Go through the material below and please tally the lines that hold the word "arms"; the number alone is the answer.

* _SOURCE MATERIAL_
□ □ □

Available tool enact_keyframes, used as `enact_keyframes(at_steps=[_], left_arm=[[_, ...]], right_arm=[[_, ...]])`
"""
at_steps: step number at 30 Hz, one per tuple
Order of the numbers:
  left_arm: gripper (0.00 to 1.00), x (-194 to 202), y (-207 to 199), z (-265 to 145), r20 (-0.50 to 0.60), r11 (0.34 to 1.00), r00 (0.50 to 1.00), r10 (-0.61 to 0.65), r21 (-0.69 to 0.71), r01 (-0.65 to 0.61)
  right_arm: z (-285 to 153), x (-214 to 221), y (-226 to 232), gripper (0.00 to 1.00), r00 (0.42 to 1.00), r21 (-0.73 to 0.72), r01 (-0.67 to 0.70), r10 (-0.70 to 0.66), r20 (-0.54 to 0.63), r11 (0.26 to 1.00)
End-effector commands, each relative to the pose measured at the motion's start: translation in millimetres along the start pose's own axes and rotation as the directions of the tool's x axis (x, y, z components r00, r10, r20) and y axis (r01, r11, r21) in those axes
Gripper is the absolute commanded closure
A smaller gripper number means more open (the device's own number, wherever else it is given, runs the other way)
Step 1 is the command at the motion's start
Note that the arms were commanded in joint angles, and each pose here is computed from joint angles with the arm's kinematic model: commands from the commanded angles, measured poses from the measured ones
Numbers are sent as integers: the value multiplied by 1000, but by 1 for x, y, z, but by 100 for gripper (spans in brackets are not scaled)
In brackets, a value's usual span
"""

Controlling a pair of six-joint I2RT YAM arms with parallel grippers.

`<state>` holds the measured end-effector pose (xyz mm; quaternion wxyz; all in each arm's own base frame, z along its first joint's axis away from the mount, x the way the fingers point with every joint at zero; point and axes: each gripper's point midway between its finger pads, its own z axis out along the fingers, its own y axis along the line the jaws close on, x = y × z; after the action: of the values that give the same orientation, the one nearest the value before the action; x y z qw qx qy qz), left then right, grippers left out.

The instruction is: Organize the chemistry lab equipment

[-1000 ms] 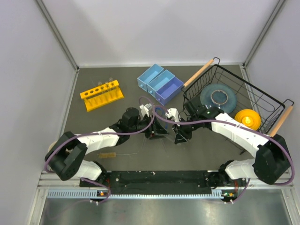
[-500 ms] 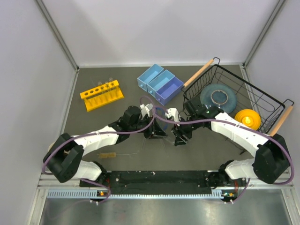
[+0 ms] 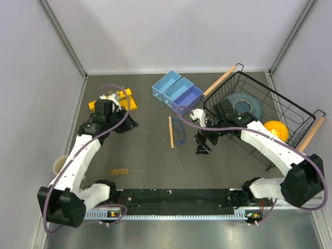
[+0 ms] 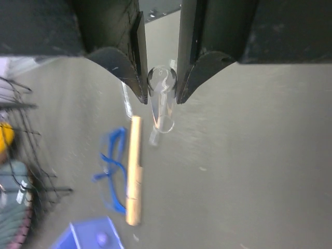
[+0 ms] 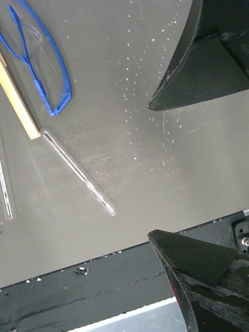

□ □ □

* _OUTPUT BELOW_
2